Zeit für schwarze Selbstreflexion

Chancellor and head of Peoples Party Karl Nehammer leaves after a meeting with Austrian President Alexander Van der Bellen in Vienna
Die beiden künftigen „großen“ Koalitionsparteien sind in einem eher deplorablen Zustand. Der Neustart wird schwer
Martina Salomon

Martina Salomon

Die Verhandlungsteams stehen. Die FPÖ wird nicht mitregieren, Grün wohl eher auch nicht. Am Montag sind die Parteichefs wieder in der Hofburg zum Rapport. Nicht wirklich nötig, weil ohnehin alles auf Schwarz-Rot-Pink hinausläuft. Also „alles gut“, wie so gerne (und so inflationär) gesagt wird?

Eher nicht. Rot und Schwarz sind in einem deplorablen Zustand. Die SPÖ, weil man Andreas Babler auch parteiintern für den Falschen an der Spitze hält. Die ÖVP, weil sie jede Kontur verloren hat und in ihrer Kernkompetenz – der Wirtschaft – versagt hat. Ja, man kann sich natürlich auf die extraordinären Zeiten (Pandemie! Krieg samt Energiekrise! Hochwasser!) und auf einen Koalitionspartner ausreden, der Vernünftiges torpediert hat. Aber die Bilanz ist dennoch traurig.

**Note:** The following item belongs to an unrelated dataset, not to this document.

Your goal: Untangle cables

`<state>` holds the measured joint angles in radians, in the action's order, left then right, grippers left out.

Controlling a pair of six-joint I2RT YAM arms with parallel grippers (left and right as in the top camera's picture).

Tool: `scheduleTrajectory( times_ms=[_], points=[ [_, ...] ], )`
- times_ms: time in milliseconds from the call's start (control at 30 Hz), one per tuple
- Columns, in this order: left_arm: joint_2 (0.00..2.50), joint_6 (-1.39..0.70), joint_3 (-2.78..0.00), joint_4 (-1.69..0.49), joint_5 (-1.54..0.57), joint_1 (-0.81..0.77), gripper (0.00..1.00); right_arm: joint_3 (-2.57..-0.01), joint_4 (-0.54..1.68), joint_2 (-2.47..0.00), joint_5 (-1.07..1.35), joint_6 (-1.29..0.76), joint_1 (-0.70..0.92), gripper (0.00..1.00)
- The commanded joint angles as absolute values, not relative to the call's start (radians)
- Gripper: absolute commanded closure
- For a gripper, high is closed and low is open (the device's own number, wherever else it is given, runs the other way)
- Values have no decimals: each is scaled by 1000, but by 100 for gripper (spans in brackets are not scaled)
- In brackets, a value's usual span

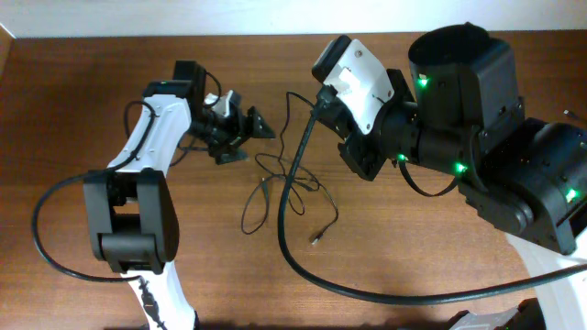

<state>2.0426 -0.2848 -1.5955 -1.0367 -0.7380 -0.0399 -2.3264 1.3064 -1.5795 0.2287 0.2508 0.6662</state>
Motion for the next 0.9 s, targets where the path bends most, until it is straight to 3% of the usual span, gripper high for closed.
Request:
scheduleTrajectory(
  times_ms=[0,100,167,200,300,367,500,700,867],
  points=[
    [2046,-291,-1605,-1042,-841,-102,16,-2335,1305,-1583,235,258,667,96],
    [2046,-342,-1605,-1042,-742,-170,49,-2335,1305,-1583,234,258,667,96],
    [2046,-355,-1605,-1042,-701,-203,59,-2335,1305,-1584,231,258,667,96],
    [2046,-355,-1605,-1042,-660,-222,73,-2335,1305,-1584,231,258,667,96],
    [2046,-355,-1605,-1041,-577,-235,93,-2335,1305,-1584,223,258,667,96],
    [2046,-355,-1604,-1042,-477,-236,100,-2335,1304,-1584,174,258,667,96],
    [2047,-353,-1604,-1058,-228,-236,100,-2335,1286,-1584,-130,192,666,96],
    [2048,-347,-1604,-1060,-186,-236,99,-2335,1297,-1565,-638,-187,666,96],
    [2048,-368,-1604,-1060,-76,-235,96,-2335,1314,-1531,-823,-168,666,96]
  ],
)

Daher wäre es auch für die Kanzlerpartei hoch an der Zeit für Selbstreflexion. Der Teuerungsausgleich hat zwar die Kaufkraft erhalten, aber die Inflation zu stark befeuert, wir befinden uns in einer gefährlichen Wirtschaftsflaute. Und nun sind auch die Schulden höher, als die Maastricht-Kriterien erlauben, während sich Mr. Nice Guy Magnus Brunner nach Brüssel verabschiedet. Natürlich ist an dieser Misere unter anderem auch der stotternde deutsche Wirtschaftsmotor samt dem Abwürgen der Auto(zuliefer)industrie schuld, aber nicht nur. Österreich ist ein Magnet für Sozialhilfebezieher, aber immer weniger für Leistungsträger. Ja, daran sind auch EU und EuGH schuld (zuletzt mit einem skandalösen Urteil, das quasi allen Afghanen automatisch Asyl schenkt, es müssen nur die Frauen zuerst kommen). Aber es gibt auch Integrationsversagen. Das sollte die Bundesregierung (und auch ruhig das Wiener Rathaus) zugeben: Das Wegschauen wurde als Toleranz kaschiert, während sich islamistische Ideologien, Randale und Überforderung im Bildungswesen ausbreiten. Man jubelt darüber, dass wenigstens ein Drittel der nach Österreich geflüchteten Ukrainer arbeitet. Aber in Großbritannien oder den Niederlande sind es über 50 Prozent. Da läuft so viel schief!

Die Kanzlerpartei muss auch klar machen, dass sie das Signal der Wähler verstanden hat, die Herbert Kickl zur Nummer eins gemacht haben. Gleichzeitig sollte die ÖVP plausibel erklären, warum sie die (Russland-freundliche, Verschwörungstheorie-affine und viel zu aggressive) FPÖ für weniger regierungsfähig hält als die Babler-SPÖ, die ihrerseits irre(ale) Forderungen wie die 32-Stunden-Woche und neue Steuerfantasien schleunigst einpacken müsste.

Die nächste Koalition muss den Menschen Hoffnung geben – und gleichzeitig die Wahrheit sagen: Ein Sozialparadies wie unseres kann nur durch Leistung finanziert werden. Der Sozialpopulismus der abgehenden Regierung ist abgewählt worden. Wissen das eh alle Beteiligten?